#### [Exercise instructions]
Scan the records below. Copy every line in which the word "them" appears.

[Data items]
Segment Open
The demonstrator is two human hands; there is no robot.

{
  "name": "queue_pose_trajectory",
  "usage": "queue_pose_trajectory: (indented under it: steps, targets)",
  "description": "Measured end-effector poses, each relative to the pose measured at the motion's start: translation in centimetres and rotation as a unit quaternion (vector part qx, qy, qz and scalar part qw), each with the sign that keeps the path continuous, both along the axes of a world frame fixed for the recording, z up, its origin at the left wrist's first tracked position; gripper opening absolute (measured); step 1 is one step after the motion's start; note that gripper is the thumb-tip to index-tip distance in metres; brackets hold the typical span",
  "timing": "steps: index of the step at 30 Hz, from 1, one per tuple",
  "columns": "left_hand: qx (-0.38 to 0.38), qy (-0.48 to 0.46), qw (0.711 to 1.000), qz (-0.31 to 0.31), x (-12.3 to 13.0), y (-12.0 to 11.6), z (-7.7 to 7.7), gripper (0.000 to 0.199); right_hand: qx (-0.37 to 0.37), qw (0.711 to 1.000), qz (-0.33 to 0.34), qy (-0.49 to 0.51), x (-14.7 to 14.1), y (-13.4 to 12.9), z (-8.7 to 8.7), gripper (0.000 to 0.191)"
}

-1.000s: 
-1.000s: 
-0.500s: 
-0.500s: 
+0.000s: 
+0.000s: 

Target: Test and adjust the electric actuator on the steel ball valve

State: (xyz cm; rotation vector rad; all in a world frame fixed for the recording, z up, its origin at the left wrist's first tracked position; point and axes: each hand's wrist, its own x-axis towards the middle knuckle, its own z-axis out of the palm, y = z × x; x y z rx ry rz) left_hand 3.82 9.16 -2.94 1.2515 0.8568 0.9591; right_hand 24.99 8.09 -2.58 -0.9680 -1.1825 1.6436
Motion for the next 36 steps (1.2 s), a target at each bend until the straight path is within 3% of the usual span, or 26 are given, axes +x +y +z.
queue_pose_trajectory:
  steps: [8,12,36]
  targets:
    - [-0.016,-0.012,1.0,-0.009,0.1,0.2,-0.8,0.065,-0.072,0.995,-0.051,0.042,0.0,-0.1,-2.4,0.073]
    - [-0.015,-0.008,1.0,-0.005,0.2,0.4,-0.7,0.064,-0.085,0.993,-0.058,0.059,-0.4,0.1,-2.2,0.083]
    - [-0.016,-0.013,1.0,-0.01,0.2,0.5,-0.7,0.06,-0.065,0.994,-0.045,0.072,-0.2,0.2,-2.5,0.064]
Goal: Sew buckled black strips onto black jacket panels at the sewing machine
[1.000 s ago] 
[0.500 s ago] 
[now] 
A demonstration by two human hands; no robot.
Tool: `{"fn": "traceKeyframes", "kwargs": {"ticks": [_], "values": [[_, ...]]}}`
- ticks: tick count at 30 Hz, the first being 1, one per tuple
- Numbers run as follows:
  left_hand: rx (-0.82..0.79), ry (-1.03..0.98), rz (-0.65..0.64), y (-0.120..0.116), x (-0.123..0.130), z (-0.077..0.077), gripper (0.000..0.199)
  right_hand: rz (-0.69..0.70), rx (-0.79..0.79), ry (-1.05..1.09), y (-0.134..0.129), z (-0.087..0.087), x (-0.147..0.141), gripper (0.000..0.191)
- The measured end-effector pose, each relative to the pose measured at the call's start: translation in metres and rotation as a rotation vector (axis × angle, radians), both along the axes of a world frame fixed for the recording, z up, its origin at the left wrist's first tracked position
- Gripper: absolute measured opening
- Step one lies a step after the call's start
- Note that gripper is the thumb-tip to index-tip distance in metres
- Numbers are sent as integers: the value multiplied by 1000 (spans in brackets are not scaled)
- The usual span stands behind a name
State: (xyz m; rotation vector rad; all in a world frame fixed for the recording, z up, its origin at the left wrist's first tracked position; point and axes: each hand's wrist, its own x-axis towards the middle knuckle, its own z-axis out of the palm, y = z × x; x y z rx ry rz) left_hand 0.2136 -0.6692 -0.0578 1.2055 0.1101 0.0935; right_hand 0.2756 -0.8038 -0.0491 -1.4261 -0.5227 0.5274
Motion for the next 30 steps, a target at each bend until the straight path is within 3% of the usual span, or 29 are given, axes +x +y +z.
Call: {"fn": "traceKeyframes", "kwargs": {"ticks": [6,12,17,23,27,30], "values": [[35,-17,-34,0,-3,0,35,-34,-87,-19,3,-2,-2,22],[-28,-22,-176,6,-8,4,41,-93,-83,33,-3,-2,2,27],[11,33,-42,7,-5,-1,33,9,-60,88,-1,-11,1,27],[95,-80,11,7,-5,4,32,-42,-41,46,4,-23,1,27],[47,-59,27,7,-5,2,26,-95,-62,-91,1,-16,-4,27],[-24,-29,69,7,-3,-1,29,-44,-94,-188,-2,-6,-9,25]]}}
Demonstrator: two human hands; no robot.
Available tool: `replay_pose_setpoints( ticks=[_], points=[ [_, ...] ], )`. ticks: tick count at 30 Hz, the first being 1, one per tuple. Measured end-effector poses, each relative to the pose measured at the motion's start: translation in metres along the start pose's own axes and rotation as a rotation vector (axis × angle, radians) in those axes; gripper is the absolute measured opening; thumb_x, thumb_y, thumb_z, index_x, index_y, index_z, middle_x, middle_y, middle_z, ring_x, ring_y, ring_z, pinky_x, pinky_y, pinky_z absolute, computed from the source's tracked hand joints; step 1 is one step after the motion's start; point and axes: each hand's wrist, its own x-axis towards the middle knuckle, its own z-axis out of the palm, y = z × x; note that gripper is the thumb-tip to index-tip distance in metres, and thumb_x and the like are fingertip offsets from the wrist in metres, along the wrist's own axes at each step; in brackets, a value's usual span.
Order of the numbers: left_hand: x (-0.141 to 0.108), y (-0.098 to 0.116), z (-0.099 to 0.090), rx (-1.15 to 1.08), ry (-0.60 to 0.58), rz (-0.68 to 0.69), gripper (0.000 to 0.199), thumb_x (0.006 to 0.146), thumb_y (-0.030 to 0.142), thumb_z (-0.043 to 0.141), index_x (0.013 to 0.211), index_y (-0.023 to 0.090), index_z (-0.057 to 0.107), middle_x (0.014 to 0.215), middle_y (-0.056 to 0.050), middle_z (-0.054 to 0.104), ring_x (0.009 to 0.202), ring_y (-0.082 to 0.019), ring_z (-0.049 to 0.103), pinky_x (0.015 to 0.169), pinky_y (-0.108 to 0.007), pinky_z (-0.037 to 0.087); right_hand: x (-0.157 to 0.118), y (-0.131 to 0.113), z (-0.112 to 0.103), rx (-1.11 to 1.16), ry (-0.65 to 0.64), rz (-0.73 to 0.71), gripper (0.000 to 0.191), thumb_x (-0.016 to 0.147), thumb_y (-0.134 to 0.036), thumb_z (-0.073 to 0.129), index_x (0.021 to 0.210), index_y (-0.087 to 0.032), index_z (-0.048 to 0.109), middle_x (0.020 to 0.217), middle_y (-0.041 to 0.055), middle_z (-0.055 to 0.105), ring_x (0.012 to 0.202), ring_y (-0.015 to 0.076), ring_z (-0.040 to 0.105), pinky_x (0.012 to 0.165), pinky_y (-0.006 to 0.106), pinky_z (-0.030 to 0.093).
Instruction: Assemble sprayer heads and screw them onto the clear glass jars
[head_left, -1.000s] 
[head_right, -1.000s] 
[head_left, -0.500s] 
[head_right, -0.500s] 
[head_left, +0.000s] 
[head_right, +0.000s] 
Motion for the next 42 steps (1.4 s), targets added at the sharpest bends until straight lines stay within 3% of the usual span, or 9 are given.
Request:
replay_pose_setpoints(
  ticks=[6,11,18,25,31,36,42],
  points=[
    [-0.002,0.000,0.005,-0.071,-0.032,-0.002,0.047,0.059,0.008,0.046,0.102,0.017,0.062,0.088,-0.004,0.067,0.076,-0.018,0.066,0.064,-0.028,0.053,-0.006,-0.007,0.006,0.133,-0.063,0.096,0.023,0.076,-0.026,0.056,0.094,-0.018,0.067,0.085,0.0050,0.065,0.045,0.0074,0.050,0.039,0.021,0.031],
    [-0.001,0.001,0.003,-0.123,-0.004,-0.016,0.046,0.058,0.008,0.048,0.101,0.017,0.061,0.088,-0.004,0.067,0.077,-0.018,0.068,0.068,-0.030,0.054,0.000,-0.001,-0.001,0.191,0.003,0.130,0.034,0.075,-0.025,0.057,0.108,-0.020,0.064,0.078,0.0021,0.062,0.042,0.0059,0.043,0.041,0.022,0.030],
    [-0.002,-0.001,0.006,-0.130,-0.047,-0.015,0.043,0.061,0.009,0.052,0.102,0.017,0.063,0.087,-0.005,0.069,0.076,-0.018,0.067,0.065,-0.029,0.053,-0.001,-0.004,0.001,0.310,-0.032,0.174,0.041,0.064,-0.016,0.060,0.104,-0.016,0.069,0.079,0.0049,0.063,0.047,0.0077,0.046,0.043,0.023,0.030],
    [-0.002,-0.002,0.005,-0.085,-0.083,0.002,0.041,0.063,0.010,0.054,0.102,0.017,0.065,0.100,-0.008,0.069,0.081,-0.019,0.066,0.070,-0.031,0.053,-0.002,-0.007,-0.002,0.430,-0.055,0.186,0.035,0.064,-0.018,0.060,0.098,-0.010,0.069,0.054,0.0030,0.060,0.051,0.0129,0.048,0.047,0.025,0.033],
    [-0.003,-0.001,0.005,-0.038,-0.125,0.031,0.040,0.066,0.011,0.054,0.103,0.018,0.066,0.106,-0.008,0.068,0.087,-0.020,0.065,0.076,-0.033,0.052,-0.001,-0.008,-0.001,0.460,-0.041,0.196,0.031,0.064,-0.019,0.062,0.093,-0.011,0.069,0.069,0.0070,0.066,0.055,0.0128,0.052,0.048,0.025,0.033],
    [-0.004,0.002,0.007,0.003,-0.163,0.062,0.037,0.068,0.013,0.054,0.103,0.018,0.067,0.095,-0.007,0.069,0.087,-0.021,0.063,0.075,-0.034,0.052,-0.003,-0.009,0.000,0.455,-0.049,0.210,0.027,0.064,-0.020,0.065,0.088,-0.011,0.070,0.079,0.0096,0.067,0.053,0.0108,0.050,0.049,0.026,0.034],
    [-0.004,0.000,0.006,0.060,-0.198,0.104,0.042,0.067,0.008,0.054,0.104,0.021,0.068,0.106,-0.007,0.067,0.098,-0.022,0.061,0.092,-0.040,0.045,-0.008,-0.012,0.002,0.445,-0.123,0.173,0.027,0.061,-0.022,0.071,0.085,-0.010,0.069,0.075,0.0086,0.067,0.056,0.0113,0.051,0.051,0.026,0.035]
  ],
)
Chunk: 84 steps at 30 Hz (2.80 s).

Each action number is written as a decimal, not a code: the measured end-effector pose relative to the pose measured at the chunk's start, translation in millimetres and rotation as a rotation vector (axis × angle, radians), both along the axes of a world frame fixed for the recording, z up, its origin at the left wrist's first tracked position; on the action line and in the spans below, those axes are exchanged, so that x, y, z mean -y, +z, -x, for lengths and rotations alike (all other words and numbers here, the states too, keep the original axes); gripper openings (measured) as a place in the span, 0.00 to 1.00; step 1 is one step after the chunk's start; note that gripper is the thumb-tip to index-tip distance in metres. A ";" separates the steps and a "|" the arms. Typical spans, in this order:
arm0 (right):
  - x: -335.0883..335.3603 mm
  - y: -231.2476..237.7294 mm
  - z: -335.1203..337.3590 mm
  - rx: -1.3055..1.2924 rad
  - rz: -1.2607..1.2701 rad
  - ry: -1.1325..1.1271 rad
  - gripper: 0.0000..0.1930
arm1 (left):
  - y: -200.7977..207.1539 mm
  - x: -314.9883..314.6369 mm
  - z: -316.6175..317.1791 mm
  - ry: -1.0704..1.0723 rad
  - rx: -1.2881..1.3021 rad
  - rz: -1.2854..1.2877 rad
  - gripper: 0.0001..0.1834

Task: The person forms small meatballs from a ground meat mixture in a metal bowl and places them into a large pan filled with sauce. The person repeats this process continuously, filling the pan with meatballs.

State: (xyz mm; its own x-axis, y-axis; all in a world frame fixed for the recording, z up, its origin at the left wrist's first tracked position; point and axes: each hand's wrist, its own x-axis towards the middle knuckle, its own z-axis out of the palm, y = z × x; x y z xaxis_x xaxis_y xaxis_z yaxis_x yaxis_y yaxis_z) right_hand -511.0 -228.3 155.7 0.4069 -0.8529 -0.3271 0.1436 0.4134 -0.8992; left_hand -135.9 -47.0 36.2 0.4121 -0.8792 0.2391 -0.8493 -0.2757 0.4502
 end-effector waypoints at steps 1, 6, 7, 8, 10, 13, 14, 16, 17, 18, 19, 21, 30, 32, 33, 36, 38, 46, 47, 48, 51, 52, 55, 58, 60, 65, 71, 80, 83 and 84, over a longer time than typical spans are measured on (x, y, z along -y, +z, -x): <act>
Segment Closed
#### [Completed exercise]
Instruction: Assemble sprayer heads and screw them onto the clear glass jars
Task: The person forms small meatballs from a ground meat mixture in a metal bowl and places them into a large pan filled with sauce. The person repeats this process continuously, filling the pan with meatballs.

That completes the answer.